Defendant maintains that Plaintiff's action for wrongful foreclosure fails as a matter of law because Plaintiffs were in default throughout the relevant timeframe. (ECF No. 21 at 8; ECF No. 28 at 7). When Defendant received Plaintiffs' insurance check, Plaintiffs had structural damage to their home from a fallen tree. (Complaint, ¶ 8). In addition, Plaintiffs were already behind on their mortgage loan payments. (Complaint, ¶ 16 (noting that the loan was not "contractually current")). Defendant points to the Deed of Trust, which provides: "All or any part of the insurance proceeds may be applied by Lender, at its option, either (a) to the reduction of the indebtedness under the Note and this Security Instrument... or (b) to the restoration or repair of the damaged Property." (Complaint, Exhibit E, § 4). Based upon this provision in the Deed of Trust, Defendant contends that, in a July 2011 letter, it offered Plaintiffs three options: (1) Plaintiffs could bring their loan balance current before Defendant released the insurance proceeds to them for repairs; (2) Plaintiffs could hire a contractor to perform the repairs and receive incremental disbursements from Defendant; or (3) Plaintiffs could use their own personal funds to make the repairs and, following a "100 percent inspection, " the funds would be applied to the outstanding loan balance. (Complaint, Exhibit A, at 1). Plaintiffs selected the third option.

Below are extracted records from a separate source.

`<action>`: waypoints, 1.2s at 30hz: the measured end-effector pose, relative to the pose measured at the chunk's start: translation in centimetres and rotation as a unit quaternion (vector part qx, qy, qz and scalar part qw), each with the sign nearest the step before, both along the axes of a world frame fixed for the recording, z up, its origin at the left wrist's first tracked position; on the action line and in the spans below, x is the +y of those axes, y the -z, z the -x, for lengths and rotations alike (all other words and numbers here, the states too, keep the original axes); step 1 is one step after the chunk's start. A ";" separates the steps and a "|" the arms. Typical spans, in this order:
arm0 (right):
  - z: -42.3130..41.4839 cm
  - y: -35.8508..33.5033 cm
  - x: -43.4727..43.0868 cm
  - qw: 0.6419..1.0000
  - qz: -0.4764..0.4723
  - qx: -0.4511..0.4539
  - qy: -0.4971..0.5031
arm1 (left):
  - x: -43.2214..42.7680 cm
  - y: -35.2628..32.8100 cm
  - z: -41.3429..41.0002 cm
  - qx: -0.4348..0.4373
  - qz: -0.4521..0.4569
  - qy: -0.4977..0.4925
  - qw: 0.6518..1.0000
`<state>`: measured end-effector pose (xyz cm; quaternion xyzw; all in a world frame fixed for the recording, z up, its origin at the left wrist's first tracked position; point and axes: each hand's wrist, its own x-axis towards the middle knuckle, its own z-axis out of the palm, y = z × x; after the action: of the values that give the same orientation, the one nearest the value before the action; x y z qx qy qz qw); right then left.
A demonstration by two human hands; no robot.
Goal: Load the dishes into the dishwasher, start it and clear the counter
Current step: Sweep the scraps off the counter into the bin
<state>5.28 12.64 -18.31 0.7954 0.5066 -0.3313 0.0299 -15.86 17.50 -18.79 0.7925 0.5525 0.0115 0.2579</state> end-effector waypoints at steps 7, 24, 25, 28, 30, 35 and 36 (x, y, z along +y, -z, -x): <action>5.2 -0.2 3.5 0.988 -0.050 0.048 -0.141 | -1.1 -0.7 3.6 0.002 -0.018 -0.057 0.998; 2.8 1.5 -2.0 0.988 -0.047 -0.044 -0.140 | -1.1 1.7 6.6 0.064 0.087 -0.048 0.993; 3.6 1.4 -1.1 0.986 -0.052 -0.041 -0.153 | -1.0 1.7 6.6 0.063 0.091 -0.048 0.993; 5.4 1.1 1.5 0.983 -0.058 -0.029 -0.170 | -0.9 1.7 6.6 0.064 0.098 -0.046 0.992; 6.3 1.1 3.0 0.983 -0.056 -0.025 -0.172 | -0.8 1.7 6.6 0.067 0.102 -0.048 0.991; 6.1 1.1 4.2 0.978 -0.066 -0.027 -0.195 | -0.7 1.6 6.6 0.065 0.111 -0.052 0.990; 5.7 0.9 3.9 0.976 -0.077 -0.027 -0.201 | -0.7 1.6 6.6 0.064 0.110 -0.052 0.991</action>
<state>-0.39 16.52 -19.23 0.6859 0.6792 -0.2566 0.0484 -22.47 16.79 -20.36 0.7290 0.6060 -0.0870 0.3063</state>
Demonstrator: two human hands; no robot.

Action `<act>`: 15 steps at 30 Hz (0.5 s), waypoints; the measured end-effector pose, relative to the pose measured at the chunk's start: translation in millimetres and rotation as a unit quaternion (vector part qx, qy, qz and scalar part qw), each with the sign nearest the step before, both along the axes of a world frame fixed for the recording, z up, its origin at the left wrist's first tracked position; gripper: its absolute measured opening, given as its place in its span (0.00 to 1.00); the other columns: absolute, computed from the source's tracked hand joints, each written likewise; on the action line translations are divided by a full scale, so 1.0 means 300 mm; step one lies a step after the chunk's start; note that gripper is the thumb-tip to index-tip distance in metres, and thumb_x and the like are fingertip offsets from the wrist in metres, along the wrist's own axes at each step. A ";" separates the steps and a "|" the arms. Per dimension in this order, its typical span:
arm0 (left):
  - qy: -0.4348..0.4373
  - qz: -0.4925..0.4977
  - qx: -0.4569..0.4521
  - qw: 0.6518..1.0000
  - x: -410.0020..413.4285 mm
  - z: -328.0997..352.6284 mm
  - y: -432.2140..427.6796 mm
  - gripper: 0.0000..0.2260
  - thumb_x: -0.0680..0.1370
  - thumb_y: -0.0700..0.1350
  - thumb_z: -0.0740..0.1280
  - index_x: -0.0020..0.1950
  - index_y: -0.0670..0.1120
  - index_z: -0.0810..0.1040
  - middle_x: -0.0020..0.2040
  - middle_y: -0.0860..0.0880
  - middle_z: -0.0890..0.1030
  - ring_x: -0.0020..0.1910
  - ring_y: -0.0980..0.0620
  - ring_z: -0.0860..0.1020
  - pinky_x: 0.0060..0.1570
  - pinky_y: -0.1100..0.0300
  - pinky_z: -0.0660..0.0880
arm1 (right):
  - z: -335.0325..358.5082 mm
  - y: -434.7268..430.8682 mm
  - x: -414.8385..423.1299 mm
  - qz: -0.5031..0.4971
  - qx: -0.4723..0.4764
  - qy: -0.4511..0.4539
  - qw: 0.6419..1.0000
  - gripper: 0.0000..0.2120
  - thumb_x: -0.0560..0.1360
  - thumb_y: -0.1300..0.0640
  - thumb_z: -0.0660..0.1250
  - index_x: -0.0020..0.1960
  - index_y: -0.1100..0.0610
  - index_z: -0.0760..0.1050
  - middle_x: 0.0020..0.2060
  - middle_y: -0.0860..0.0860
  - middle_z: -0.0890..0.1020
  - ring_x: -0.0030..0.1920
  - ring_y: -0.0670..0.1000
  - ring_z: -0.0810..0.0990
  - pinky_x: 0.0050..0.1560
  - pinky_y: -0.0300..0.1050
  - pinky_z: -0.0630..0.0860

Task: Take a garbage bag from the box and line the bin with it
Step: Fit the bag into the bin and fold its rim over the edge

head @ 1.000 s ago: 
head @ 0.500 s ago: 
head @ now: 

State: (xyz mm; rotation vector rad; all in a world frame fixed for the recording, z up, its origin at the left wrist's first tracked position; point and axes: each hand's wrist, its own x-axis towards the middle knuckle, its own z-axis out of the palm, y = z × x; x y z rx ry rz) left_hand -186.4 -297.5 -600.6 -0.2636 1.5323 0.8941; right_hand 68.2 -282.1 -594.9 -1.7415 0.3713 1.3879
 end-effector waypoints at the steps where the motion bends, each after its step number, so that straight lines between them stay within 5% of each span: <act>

Defendant maintains that Plaintiffs' claim for wrongful foreclosure fails because it acted in accordance with its July 2011 letter by maintaining the insurance funds in a special escrow account and allowing Plaintiffs to perform the repairs to the Property with their own "personal funds." Defendant did not make any disbursements from the escrow account "[d]uring these repairs." (ECF No. 21 at 8-9 (citing Complaint, ¶ 21). Defendant states that, pursuant to the Deed of Trust, Defendant had the right to hold on to the insurance proceeds to ensure that the work was completed and to protect its interest in the Property. (ECF No. 21 at 9). Defendant also notes that Plaintiffs allege that they "became further behind on their mortgage payments." (ECF No. 21 at 9 (citing Complaint, ¶ 23)). Defendant emphasizes that Plaintiff was in default at the start of the relevant time frame and never contend that they cured this default.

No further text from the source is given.